What you should do: Could you restate, exactly and with nothing added, the lines from the start of the data through the line that holds "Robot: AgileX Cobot", leaving the pictures out?

Excerpted data:
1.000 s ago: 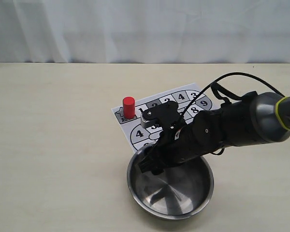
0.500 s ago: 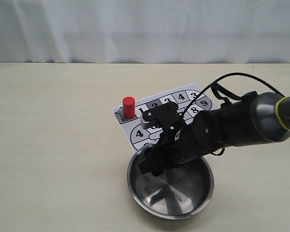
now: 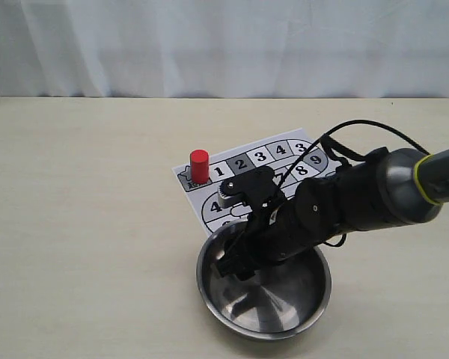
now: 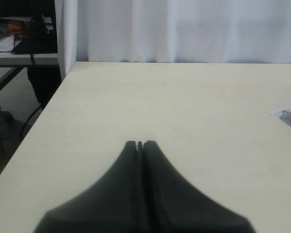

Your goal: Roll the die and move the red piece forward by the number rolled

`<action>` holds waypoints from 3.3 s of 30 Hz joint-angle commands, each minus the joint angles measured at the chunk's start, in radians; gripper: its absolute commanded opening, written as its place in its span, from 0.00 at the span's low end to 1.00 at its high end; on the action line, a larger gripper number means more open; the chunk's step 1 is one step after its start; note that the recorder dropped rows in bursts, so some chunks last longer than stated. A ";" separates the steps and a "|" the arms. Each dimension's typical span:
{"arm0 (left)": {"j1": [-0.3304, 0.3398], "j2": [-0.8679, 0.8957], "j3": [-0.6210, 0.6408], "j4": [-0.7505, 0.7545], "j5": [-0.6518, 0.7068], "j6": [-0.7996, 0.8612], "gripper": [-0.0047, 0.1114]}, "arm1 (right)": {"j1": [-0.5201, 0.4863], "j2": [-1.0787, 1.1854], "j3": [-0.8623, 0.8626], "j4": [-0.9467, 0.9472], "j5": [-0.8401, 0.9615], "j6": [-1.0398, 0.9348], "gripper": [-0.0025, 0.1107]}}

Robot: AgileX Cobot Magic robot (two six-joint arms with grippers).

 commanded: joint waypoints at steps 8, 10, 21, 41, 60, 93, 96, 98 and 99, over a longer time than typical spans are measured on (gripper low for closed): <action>-0.001 0.000 0.000 0.001 -0.009 0.000 0.04 | 0.002 0.011 0.000 -0.007 -0.005 -0.030 0.52; -0.001 0.000 0.000 0.001 -0.009 0.000 0.04 | 0.002 0.007 0.000 -0.007 -0.005 -0.030 0.42; -0.001 0.000 0.000 0.001 -0.009 0.000 0.04 | 0.000 -0.146 0.000 -0.014 0.134 -0.030 0.06; -0.001 0.000 0.000 0.001 -0.009 0.000 0.04 | -0.666 -0.070 -0.199 -0.188 0.206 0.002 0.06; -0.001 0.000 0.000 0.001 -0.009 0.000 0.04 | -0.605 0.092 -0.382 0.284 0.370 -0.422 0.82; -0.001 0.000 0.000 0.001 -0.009 0.000 0.04 | -0.602 -0.042 -0.389 -0.105 0.628 -0.216 0.06; -0.001 0.000 0.000 0.001 -0.009 0.000 0.04 | -0.583 -0.042 -0.369 -0.124 0.645 -0.235 0.06; -0.001 0.000 0.000 0.001 -0.009 0.000 0.04 | -0.556 -0.042 -0.349 -0.146 0.627 -0.240 0.06; -0.001 0.000 0.000 0.001 -0.009 0.000 0.04 | -0.540 -0.042 -0.341 -0.151 0.608 -0.240 0.06</action>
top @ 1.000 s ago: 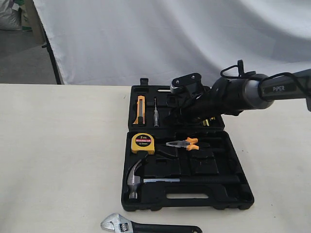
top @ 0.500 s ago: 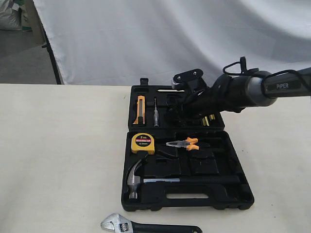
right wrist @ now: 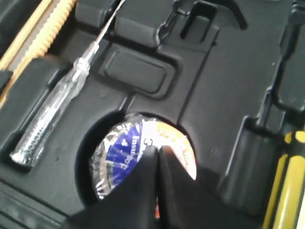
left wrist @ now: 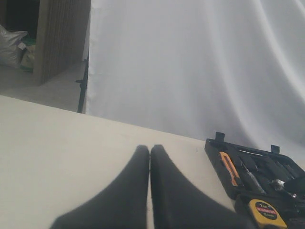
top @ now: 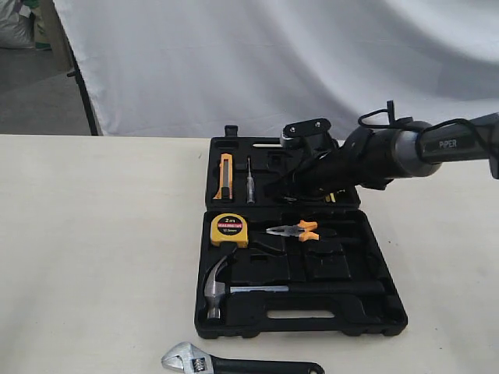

Answer for the task:
1.000 s ago: 
0.500 s ago: 
now: 
now: 

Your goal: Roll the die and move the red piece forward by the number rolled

`<action>` holds waypoints from 3.3 s of 30 Hz joint-angle commands, each minus the joint angles measured at the chunk's start, in radians; gripper: its absolute commanded opening, written as its place in its span, from 0.00 at the span's low end to 1.00 at its high end; on the action line, a larger gripper number means more open; the chunk's step 1 is one step after its start; note that the recorder dropped rows in bursts, so some chunks last longer than stated. A ";" separates the steps and a "|" the arms. Each dimension's typical span:
{"arm0 (left)": {"j1": [-0.3304, 0.3398], "j2": [-0.8679, 0.8957], "j3": [-0.6210, 0.6408], "j4": [-0.7505, 0.7545], "j5": [-0.6518, 0.7068], "j6": [-0.7996, 0.8612], "gripper": [-0.0047, 0.1114]}, "arm1 (right)": {"j1": [-0.5201, 0.4863], "j2": [-1.0787, 1.1854], "j3": [-0.8623, 0.8626], "j4": [-0.9467, 0.9472], "j5": [-0.8401, 0.9615], "j6": [-1.0398, 0.9348], "gripper": [-0.0025, 0.1107]}}

Robot: AgileX Cobot Magic robot (two six-joint arms with grippers).

No further response is required.